# EXERCISE DESCRIPTION
Nothing but the pictures should be left out when the entries below are duplicated.

# DATASET RECORDS
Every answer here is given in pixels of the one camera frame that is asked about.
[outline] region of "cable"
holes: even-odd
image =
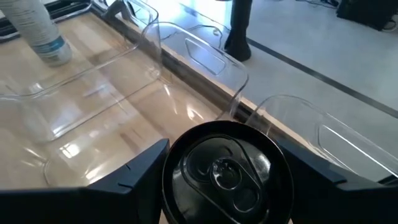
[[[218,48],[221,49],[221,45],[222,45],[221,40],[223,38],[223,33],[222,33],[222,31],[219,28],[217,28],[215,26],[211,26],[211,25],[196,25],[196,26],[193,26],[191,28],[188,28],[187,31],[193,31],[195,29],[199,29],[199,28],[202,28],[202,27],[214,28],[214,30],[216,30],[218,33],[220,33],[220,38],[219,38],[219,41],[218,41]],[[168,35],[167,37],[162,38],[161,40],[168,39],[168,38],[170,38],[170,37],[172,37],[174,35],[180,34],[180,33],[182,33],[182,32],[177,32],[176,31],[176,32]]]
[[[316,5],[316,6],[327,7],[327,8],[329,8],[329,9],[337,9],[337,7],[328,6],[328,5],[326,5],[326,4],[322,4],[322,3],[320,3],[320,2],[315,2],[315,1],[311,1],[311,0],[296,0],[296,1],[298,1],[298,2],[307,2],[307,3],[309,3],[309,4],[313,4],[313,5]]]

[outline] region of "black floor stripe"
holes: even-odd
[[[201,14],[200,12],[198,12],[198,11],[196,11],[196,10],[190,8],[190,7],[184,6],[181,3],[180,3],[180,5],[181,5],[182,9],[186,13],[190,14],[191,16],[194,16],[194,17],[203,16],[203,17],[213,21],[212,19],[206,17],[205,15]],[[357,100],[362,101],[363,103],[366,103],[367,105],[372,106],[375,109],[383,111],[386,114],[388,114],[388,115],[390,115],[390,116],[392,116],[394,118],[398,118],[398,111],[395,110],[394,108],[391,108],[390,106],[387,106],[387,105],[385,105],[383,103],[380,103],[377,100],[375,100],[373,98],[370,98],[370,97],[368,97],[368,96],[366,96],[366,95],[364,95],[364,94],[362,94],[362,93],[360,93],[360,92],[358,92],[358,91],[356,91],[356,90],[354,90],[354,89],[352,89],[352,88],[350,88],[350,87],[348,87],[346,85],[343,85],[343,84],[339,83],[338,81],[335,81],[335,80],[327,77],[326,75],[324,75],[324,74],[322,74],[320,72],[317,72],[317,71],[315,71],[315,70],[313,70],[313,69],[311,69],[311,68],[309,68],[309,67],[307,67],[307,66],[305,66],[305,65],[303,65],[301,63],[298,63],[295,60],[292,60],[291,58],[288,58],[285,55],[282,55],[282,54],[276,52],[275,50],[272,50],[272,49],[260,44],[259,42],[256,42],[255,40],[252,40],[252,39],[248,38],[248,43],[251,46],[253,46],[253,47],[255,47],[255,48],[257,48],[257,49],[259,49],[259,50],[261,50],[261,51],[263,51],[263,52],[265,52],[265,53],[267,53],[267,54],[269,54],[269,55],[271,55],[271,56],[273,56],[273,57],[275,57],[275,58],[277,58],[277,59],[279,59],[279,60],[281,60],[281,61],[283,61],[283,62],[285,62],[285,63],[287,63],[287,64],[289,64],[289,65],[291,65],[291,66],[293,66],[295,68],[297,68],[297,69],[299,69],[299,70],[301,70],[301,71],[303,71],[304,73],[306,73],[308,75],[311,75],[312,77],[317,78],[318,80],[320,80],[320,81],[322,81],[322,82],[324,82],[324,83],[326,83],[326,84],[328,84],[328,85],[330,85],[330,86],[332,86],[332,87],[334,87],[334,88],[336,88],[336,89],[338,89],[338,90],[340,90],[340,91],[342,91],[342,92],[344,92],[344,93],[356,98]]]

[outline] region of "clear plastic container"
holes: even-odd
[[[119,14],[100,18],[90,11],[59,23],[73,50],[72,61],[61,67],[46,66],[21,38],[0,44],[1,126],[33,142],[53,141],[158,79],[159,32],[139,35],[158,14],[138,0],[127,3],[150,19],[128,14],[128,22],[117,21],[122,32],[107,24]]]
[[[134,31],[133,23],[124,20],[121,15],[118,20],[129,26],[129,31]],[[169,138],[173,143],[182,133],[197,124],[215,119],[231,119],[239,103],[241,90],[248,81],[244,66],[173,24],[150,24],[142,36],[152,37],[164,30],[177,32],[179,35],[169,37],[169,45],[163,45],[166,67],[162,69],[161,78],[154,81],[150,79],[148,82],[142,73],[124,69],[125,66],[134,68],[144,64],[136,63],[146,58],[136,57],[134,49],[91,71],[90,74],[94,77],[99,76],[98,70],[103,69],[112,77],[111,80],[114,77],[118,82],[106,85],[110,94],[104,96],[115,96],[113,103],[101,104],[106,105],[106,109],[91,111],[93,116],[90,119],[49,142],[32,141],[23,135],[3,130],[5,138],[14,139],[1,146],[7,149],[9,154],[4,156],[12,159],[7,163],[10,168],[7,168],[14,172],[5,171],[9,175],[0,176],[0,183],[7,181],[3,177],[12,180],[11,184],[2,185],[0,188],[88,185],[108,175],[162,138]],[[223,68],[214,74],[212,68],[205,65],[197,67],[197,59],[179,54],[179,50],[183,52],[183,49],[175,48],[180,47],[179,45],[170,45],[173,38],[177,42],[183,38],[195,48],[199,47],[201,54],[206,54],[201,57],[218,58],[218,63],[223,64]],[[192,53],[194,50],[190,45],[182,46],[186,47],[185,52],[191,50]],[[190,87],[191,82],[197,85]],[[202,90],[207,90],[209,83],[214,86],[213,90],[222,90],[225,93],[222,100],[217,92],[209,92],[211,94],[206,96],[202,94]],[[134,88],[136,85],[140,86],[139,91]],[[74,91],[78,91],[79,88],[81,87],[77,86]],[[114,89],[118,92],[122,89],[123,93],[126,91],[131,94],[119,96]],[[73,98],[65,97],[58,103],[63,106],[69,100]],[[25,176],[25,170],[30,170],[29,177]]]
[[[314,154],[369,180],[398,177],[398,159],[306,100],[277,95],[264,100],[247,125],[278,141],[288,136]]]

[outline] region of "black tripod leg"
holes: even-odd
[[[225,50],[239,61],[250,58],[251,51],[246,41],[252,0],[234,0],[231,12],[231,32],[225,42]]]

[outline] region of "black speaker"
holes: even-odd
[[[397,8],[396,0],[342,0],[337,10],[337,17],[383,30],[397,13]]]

# COMPLETED TASK
Every answer here is given in pixels of the one camera frame that is asked about.
[outline] region of "cable"
holes: even-odd
image =
[[[218,48],[221,49],[221,45],[222,45],[221,40],[223,38],[223,33],[222,33],[222,31],[219,28],[217,28],[215,26],[211,26],[211,25],[196,25],[196,26],[193,26],[191,28],[188,28],[187,31],[193,31],[195,29],[199,29],[199,28],[202,28],[202,27],[214,28],[214,30],[216,30],[218,33],[220,33],[220,38],[219,38],[219,41],[218,41]],[[168,35],[167,37],[162,38],[161,40],[168,39],[168,38],[170,38],[170,37],[172,37],[174,35],[180,34],[180,33],[182,33],[182,32],[177,32],[176,31],[176,32]]]
[[[316,5],[316,6],[327,7],[327,8],[329,8],[329,9],[337,9],[337,7],[328,6],[328,5],[326,5],[326,4],[322,4],[322,3],[320,3],[320,2],[315,2],[315,1],[311,1],[311,0],[296,0],[296,1],[298,1],[298,2],[307,2],[307,3],[309,3],[309,4],[313,4],[313,5]]]

[outline] region of "black floor stripe"
holes: even-odd
[[[201,14],[200,12],[198,12],[198,11],[196,11],[196,10],[190,8],[190,7],[184,6],[181,3],[180,3],[180,5],[181,5],[182,9],[186,13],[190,14],[191,16],[194,16],[194,17],[203,16],[203,17],[213,21],[212,19],[206,17],[205,15]],[[357,100],[362,101],[363,103],[366,103],[367,105],[372,106],[375,109],[383,111],[386,114],[388,114],[388,115],[390,115],[390,116],[392,116],[394,118],[398,118],[398,111],[395,110],[394,108],[391,108],[390,106],[387,106],[387,105],[385,105],[383,103],[380,103],[377,100],[375,100],[373,98],[370,98],[370,97],[368,97],[368,96],[366,96],[366,95],[364,95],[364,94],[362,94],[362,93],[360,93],[360,92],[358,92],[358,91],[356,91],[356,90],[354,90],[354,89],[352,89],[352,88],[350,88],[350,87],[348,87],[346,85],[343,85],[343,84],[339,83],[338,81],[335,81],[335,80],[327,77],[326,75],[324,75],[324,74],[322,74],[320,72],[317,72],[317,71],[315,71],[315,70],[313,70],[313,69],[311,69],[311,68],[309,68],[309,67],[307,67],[307,66],[305,66],[305,65],[303,65],[301,63],[298,63],[295,60],[292,60],[291,58],[288,58],[285,55],[282,55],[282,54],[276,52],[275,50],[272,50],[272,49],[260,44],[259,42],[256,42],[255,40],[252,40],[252,39],[248,38],[248,43],[251,46],[253,46],[253,47],[255,47],[255,48],[257,48],[257,49],[259,49],[259,50],[261,50],[261,51],[263,51],[263,52],[265,52],[265,53],[267,53],[267,54],[269,54],[269,55],[271,55],[271,56],[273,56],[273,57],[275,57],[275,58],[277,58],[277,59],[279,59],[279,60],[281,60],[281,61],[283,61],[283,62],[285,62],[285,63],[287,63],[287,64],[289,64],[289,65],[291,65],[291,66],[293,66],[295,68],[297,68],[297,69],[299,69],[299,70],[301,70],[301,71],[303,71],[304,73],[306,73],[308,75],[311,75],[312,77],[317,78],[318,80],[320,80],[320,81],[322,81],[322,82],[324,82],[324,83],[326,83],[326,84],[328,84],[328,85],[330,85],[330,86],[332,86],[332,87],[334,87],[334,88],[336,88],[336,89],[338,89],[338,90],[340,90],[340,91],[342,91],[342,92],[344,92],[344,93],[356,98]]]

[outline] region of "clear plastic container"
holes: even-odd
[[[119,14],[100,18],[90,11],[59,23],[73,50],[72,61],[61,67],[46,66],[21,38],[0,44],[1,126],[33,142],[53,141],[158,79],[159,32],[139,35],[158,14],[138,0],[127,3],[150,19],[128,14],[128,22],[117,21],[122,32],[107,24]]]
[[[134,31],[133,23],[124,20],[121,15],[118,20],[129,26],[129,31]],[[169,138],[173,143],[182,133],[197,124],[215,119],[231,119],[239,103],[241,90],[248,81],[244,66],[173,24],[150,24],[142,36],[152,37],[164,30],[177,32],[179,35],[169,37],[169,45],[163,45],[166,67],[162,69],[161,78],[154,81],[150,79],[148,82],[142,73],[124,69],[125,66],[134,68],[144,64],[136,63],[146,58],[136,57],[134,49],[91,71],[90,74],[94,77],[99,76],[98,70],[103,69],[112,77],[111,80],[114,77],[118,82],[106,85],[110,94],[104,96],[115,96],[113,103],[101,104],[106,105],[106,109],[91,111],[93,116],[90,119],[49,142],[32,141],[23,135],[3,130],[5,138],[14,139],[1,146],[7,149],[9,154],[4,156],[12,159],[7,163],[10,168],[7,168],[14,172],[5,171],[9,175],[0,176],[0,183],[7,181],[3,177],[12,180],[11,184],[2,185],[0,188],[88,185],[108,175],[162,138]],[[223,68],[214,74],[212,68],[205,65],[197,67],[197,59],[179,54],[179,50],[183,52],[183,49],[175,48],[180,47],[179,45],[170,45],[173,38],[177,42],[183,38],[195,48],[199,47],[201,54],[206,54],[201,57],[218,58],[218,63],[223,64]],[[192,53],[194,50],[190,45],[182,46],[186,47],[185,52],[191,50]],[[190,87],[191,82],[197,85]],[[202,90],[207,90],[209,83],[214,86],[213,90],[222,90],[225,93],[222,100],[217,92],[209,92],[211,94],[206,96],[202,94]],[[134,88],[136,85],[140,86],[139,91]],[[74,91],[78,91],[79,88],[81,87],[77,86]],[[114,89],[118,92],[122,89],[123,93],[126,91],[131,94],[119,96]],[[73,98],[65,97],[58,103],[63,106],[69,100]],[[25,176],[25,170],[30,170],[29,177]]]
[[[314,154],[369,180],[398,177],[398,159],[306,100],[277,95],[264,100],[247,125],[278,141],[288,136]]]

[outline] region of "black tripod leg"
holes: even-odd
[[[225,50],[239,61],[250,58],[251,51],[246,41],[252,0],[234,0],[231,12],[231,32],[225,42]]]

[outline] region of "black speaker"
holes: even-odd
[[[397,8],[396,0],[342,0],[337,10],[337,17],[383,30],[397,13]]]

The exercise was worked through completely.